Members of the genus Brucella have cell wall characteristics of Gram-negative bacteria, which in the most significant species includes O-
polysaccharide (OPS). Serology is the most cost-effective means of detecting
brucellosis, as
infection with smooth strains of Brucella leads to the induction of high antibody titers against the OPS, an unbranched homopolymer of 4,6-dideoxy-4-formamido-D-mannopyranosyl residues (D-Rha4NFo) that are variably α(1→2)- and α(1→3)-linked. Six d-Rha4NFo homo-
oligosaccharides were synthesized, each containing a single α(1→3) link but with a varied number of α(1→2) links. After conjugation to
bovine serum albumin (BSA),
glycoconjugates 1 to 6 were used to develop individual indirect
enzyme-linked
immunosorbent assays (iELISAs). The diagnostic capabilities of these
antigens were applied to panels of cattle serum samples, including those falsely positive in conventional assays, and the results were compared with those of the
complement fixation test (CFT), serum agglutination test (SAT), fluorescent polarization assay (FPA), smooth
lipopolysaccharide (sLPS) iELISA, and competitive
enzyme-linked
immunosorbent assay (cELISA) methods.
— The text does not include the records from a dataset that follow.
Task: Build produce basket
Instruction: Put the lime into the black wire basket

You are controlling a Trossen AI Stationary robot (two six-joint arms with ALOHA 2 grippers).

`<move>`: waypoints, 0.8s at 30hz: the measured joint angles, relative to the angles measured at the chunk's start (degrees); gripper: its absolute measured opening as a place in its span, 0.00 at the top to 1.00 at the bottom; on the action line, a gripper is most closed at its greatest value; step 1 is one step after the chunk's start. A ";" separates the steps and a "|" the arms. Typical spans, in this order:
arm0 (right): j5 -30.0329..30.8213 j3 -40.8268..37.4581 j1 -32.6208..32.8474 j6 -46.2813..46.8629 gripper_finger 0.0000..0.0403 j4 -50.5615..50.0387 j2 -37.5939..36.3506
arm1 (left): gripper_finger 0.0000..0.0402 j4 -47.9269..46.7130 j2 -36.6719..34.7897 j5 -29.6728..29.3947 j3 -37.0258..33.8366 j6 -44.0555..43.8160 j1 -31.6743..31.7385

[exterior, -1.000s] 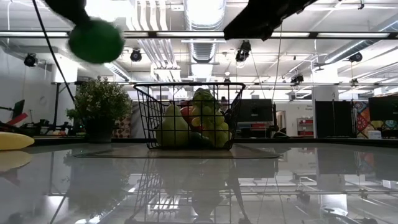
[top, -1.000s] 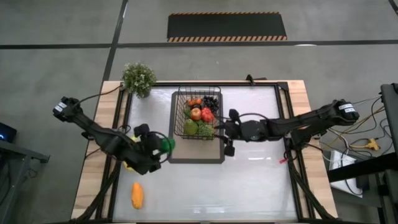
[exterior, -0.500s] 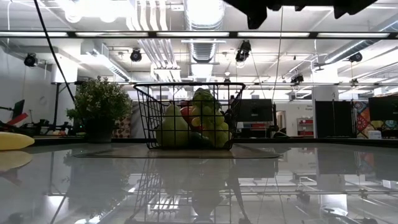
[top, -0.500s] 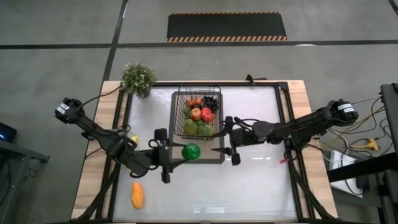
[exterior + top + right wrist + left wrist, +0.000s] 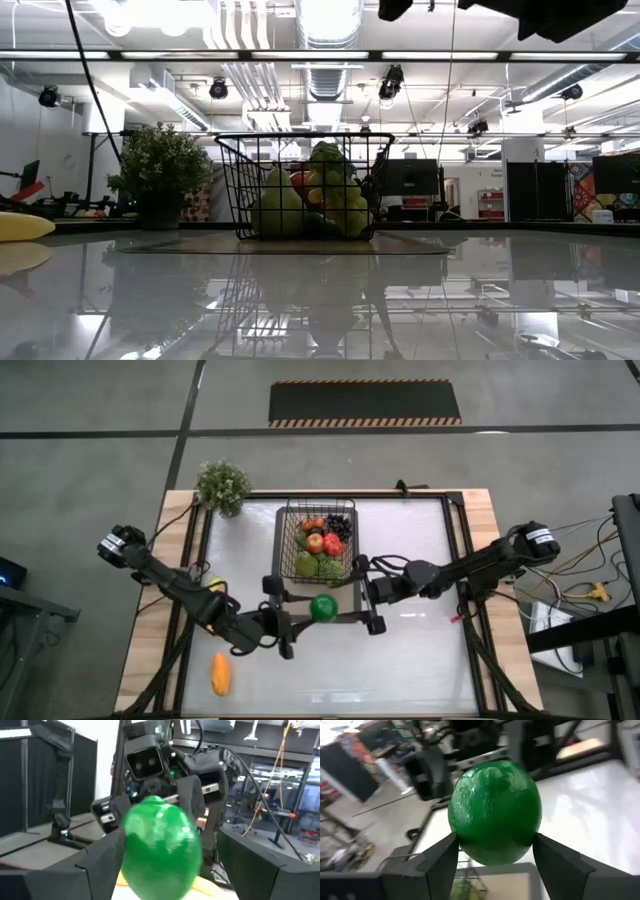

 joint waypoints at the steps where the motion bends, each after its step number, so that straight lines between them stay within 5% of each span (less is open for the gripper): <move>1: 0.13 0.03 -0.01 0.28 0.26 0.05 0.05 | 0.43 0.62 0.13 -0.90 -0.25 -0.02 0.12; 11: 2.41 0.03 -0.17 0.90 0.27 -2.52 0.21 | 0.43 13.89 -0.31 -1.89 -6.47 0.30 2.15; 24: 4.19 0.03 -0.30 0.91 0.37 -3.46 0.10 | 0.43 15.47 0.13 -1.58 -6.90 0.02 4.03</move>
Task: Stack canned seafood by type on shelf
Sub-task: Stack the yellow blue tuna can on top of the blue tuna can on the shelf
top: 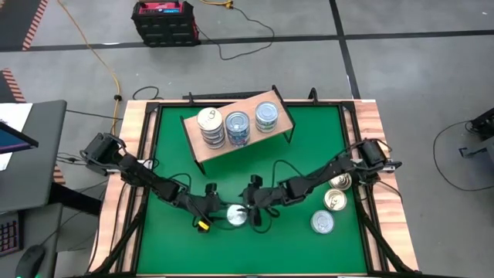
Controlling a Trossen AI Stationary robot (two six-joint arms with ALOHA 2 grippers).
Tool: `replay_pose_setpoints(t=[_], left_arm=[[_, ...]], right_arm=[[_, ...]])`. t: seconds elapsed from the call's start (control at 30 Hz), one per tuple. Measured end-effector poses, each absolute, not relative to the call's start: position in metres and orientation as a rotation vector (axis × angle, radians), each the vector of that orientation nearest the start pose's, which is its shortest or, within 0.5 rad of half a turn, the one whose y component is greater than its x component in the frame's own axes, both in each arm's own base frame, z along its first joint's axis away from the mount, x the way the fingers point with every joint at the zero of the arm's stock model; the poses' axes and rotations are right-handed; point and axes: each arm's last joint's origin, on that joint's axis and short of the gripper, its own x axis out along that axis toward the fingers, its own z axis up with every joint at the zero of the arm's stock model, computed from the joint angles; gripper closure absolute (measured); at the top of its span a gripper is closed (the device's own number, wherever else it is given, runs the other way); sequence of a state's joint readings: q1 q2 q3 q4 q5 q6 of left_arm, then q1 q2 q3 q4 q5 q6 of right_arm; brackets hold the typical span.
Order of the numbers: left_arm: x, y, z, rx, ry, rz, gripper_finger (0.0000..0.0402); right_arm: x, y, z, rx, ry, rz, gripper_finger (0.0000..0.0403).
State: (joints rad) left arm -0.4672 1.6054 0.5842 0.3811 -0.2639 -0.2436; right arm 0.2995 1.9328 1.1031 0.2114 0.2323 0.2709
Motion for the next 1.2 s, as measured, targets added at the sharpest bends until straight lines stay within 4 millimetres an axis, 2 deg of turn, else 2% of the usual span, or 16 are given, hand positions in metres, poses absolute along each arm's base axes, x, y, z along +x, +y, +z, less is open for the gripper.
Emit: replay_pose_setpoints(t=[0.13,0.33,0.4,0.47,0.63,0.83,1.03,1.2], left_arm=[[0.256,-0.125,0.131,-0.006,0.687,-0.13,0.0166],[0.258,-0.134,0.137,-0.047,0.673,-0.143,0.0166],[0.258,-0.136,0.139,-0.071,0.659,-0.137,0.0166],[0.258,-0.138,0.14,-0.09,0.65,-0.116,0.0166],[0.256,-0.141,0.14,-0.077,0.642,-0.101,0.0166],[0.255,-0.139,0.139,-0.095,0.653,-0.053,0.0166],[0.254,-0.139,0.137,-0.087,0.67,-0.051,0.0166],[0.252,-0.139,0.135,-0.087,0.706,-0.076,0.0166]], right_arm=[[0.376,0.107,0.16,0.126,0.685,-0.052,0.0127],[0.355,0.111,0.17,0.142,0.822,-0.083,0.0127],[0.351,0.114,0.17,0.136,0.854,-0.07,0.0127],[0.35,0.12,0.162,0.128,0.895,-0.047,0.0127],[0.358,0.131,0.132,0.133,0.91,0.009,0.0127],[0.374,0.137,0.118,0.133,0.781,0.054,0.0127],[0.386,0.14,0.129,0.106,0.663,0.065,0.0127],[0.399,0.143,0.153,0.058,0.566,0.054,0.0127]])
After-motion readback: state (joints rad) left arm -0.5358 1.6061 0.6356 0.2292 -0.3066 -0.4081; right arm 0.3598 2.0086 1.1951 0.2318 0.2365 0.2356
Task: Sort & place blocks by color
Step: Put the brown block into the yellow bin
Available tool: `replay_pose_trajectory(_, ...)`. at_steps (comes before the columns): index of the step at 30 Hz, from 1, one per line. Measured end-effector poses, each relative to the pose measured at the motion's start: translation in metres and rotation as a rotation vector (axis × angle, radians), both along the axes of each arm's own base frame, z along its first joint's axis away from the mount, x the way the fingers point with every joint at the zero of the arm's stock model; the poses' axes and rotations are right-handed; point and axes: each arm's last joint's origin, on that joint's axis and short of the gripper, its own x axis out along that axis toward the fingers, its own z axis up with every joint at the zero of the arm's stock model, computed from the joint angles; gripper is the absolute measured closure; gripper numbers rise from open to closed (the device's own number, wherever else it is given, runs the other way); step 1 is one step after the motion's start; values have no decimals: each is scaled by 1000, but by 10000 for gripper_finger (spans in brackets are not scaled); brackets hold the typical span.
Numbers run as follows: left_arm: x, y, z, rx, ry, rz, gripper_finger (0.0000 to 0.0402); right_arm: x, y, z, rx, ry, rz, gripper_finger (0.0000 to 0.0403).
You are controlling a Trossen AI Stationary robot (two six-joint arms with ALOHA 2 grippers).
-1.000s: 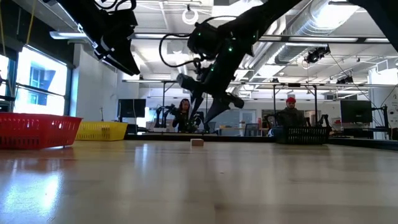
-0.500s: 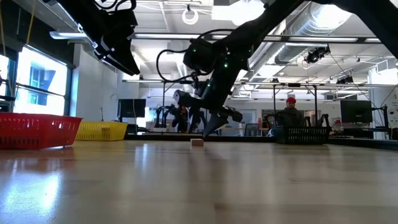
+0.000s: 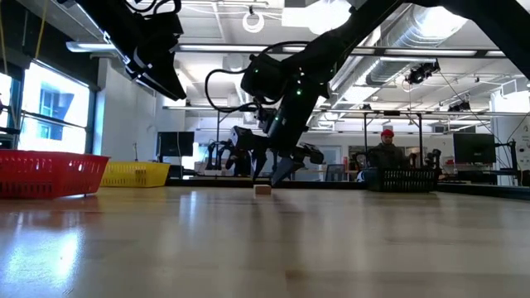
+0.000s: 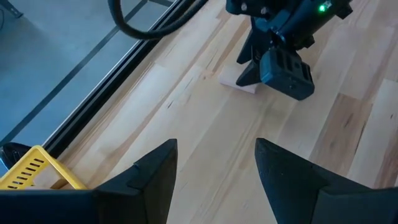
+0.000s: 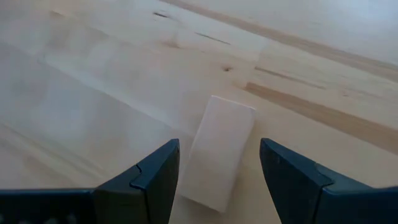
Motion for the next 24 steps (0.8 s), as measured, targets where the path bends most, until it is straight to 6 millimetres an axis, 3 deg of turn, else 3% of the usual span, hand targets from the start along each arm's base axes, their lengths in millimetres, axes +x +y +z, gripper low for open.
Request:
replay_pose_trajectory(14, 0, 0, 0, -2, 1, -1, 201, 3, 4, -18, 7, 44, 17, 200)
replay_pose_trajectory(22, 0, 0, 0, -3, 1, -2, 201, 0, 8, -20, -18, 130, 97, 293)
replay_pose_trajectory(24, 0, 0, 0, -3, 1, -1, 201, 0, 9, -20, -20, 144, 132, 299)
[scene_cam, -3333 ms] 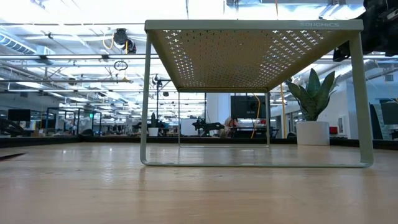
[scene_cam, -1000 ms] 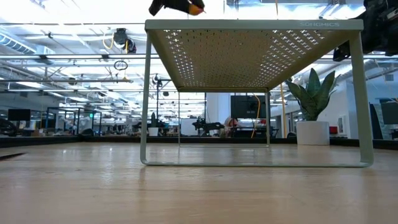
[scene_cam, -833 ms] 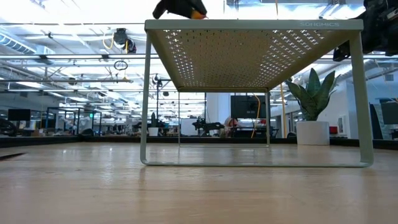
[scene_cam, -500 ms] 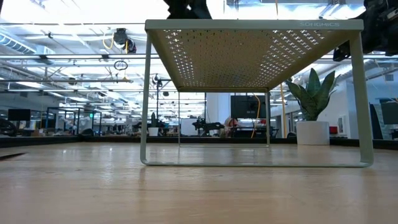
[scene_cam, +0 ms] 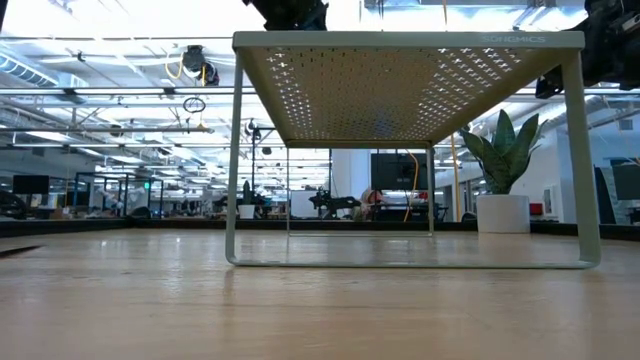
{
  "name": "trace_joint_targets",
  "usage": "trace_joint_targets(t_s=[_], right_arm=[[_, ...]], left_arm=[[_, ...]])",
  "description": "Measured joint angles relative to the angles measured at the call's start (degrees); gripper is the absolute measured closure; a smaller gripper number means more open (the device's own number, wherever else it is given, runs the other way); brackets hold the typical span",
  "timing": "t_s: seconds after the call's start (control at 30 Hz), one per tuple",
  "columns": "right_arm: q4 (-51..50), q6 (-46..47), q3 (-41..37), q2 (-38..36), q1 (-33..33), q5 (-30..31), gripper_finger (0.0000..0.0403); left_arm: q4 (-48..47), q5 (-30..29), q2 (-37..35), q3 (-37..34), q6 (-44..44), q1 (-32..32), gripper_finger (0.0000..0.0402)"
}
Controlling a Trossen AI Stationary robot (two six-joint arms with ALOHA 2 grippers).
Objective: Pick & Place Fruit
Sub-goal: Put the peach into the red strainer bowl on the shelf
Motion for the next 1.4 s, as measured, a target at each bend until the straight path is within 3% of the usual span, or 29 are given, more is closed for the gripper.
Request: trace_joint_targets(t_s=[1.4], right_arm=[[0.0, -0.2, 0.0, 0.0, 0.0, 0.0, 0.0403]], left_arm=[[0.3, 2.6, 0.0, 0.0, -1.5, 0.2, 0.0298]])
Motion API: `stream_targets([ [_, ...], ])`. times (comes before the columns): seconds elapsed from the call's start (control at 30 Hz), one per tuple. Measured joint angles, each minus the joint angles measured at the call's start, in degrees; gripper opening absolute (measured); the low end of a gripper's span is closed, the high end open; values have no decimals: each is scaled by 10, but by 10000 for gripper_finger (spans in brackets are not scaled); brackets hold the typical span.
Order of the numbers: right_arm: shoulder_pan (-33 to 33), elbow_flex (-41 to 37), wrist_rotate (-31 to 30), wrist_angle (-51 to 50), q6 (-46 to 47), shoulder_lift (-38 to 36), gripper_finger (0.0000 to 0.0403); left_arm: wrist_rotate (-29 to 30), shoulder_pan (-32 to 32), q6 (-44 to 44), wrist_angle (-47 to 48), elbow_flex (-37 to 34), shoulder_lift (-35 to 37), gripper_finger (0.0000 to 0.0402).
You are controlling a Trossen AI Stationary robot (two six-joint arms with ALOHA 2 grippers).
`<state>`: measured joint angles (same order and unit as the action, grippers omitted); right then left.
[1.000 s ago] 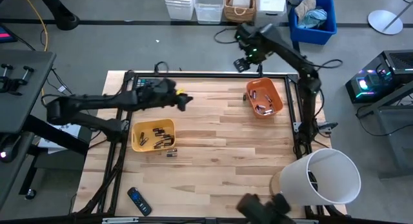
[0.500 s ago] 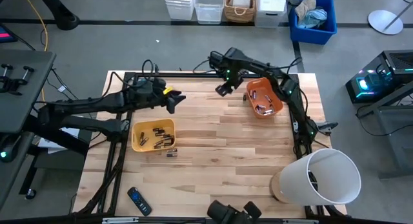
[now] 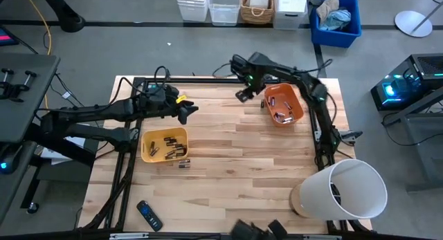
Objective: Sort batteries
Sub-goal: Put the black battery into the yellow bin
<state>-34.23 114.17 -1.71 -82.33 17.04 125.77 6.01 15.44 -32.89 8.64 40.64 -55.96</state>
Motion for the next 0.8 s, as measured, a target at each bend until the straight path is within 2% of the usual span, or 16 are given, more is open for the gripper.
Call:
stream_targets([
  [0.1,11,-160,9,84,19,-96,172,30,0,0,0,0,0,195],
  [0.17,14,-258,39,148,52,-162,172,50,4,-1,0,0,0,195],
  [0.23,17,-313,58,232,98,-212,172,61,13,-4,-7,0,0,195],
  [0.33,28,-335,37,278,127,-235,172,64,32,0,-25,0,0,195],
  [0.47,37,-337,31,299,144,-203,172,63,54,0,-29,0,0,195],
  [0.63,26,-337,-20,301,175,-163,172,33,71,-19,-29,0,0,195],
  [0.8,8,-337,-51,290,191,-149,172,31,71,-24,-29,0,0,195],
])
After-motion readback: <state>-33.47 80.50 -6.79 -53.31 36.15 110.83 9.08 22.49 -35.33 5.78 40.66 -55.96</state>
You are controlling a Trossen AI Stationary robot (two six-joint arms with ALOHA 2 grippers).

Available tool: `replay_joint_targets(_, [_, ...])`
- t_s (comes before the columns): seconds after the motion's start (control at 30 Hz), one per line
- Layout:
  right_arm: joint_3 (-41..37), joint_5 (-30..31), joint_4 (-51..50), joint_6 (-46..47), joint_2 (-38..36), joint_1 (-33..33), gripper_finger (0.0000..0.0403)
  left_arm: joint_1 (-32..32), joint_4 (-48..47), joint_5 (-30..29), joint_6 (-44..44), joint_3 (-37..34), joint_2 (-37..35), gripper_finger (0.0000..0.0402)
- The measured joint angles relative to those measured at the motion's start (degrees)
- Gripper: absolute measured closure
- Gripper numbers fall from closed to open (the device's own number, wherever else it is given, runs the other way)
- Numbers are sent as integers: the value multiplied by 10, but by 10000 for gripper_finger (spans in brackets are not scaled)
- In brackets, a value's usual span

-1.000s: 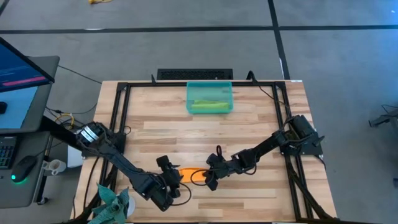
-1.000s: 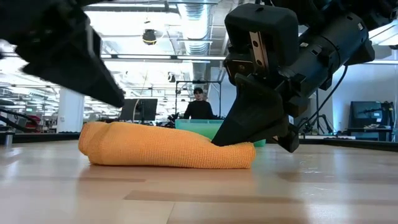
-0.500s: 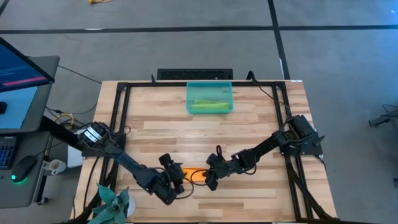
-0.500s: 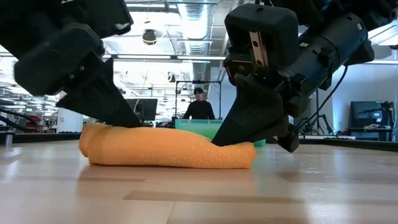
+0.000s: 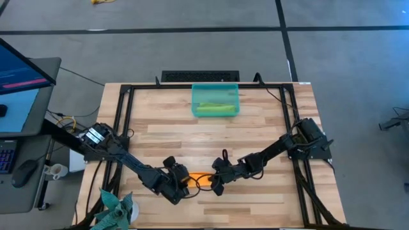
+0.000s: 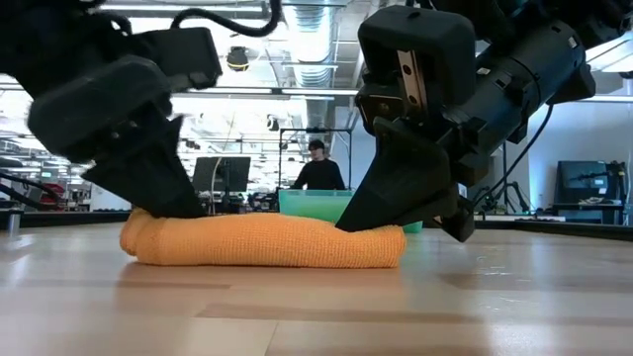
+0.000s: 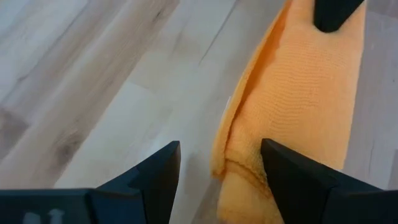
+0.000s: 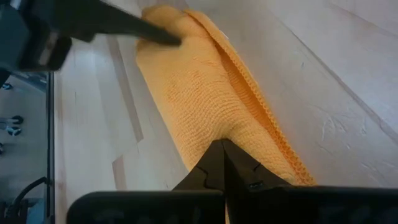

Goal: Roll microfiber towels into tight, uniform cylinder then place into a basket
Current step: Roll the yellow microfiber towel

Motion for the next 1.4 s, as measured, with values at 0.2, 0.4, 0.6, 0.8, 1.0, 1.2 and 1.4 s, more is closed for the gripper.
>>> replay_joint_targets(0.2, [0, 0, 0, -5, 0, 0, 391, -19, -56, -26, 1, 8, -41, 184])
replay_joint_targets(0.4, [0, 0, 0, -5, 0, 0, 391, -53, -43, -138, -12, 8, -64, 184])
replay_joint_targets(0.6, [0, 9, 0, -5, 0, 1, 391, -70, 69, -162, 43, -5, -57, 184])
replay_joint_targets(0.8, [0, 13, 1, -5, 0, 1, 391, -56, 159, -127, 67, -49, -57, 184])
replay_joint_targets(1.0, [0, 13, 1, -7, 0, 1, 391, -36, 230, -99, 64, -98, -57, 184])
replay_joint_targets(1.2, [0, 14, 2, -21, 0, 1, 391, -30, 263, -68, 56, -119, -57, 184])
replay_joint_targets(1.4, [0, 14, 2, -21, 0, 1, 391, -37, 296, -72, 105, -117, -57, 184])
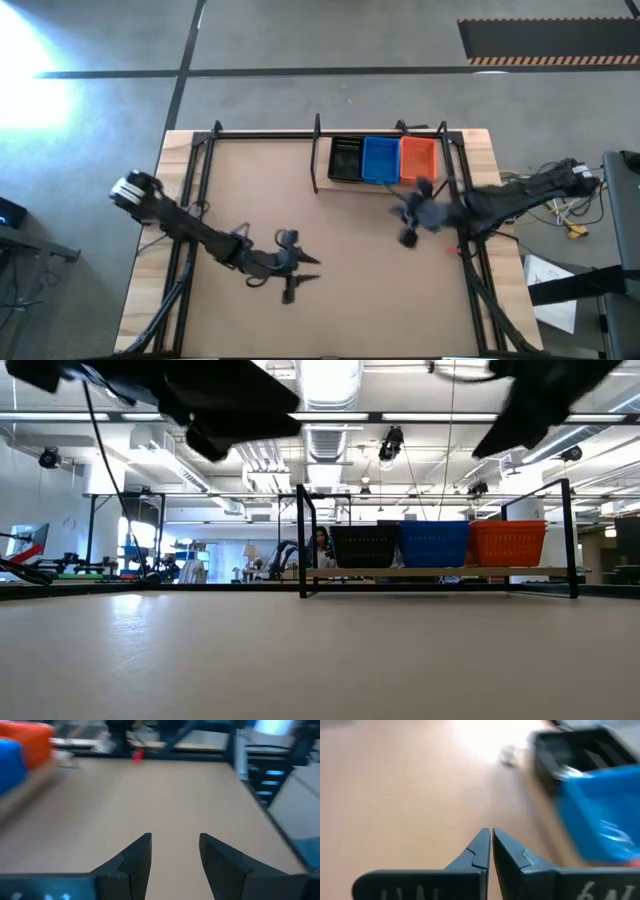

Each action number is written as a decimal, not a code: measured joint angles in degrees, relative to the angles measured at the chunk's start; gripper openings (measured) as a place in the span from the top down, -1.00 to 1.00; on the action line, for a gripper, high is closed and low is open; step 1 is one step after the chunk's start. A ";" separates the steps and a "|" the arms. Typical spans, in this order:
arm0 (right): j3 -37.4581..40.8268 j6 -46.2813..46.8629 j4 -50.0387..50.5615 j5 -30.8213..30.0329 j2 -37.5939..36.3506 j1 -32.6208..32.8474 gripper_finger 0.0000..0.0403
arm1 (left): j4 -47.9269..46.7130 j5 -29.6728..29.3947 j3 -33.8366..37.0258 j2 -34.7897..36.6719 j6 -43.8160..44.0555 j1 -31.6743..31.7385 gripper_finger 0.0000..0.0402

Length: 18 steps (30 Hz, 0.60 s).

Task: Stack baskets on shelf by color
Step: Return to Home Position

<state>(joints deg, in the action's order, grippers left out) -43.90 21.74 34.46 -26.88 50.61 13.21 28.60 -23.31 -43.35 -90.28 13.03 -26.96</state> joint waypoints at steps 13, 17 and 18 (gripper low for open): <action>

Results from field serum samples demonstrated that all of the
synthetic antigens had excellent diagnostic capabilities. Assays developed with the α(1→3)-linked
disaccharide conjugate 1 were the best at resolving false-positive serological results. This was supported by the results from serum samples derived from experimentally infected cattle. Data from synthetic
trisaccharide antigens 2 and 3 and tetrasaccharide
antigen 4 identified an OPS
epitope equally common to all Brucella abortus and Brucella melitensis strains but unique to Brucella. Synthetic
oligosaccharide conjugates function as effective surrogates for naturally derived
antigens. The creation of discrete OPS
epitope antigens reveals not only the previously untapped diagnostic potential within this key diagnostic structure but also holds significance for the design of
brucellosis vaccines and diagnostics that enable the differentiation of infected from vaccinated animals.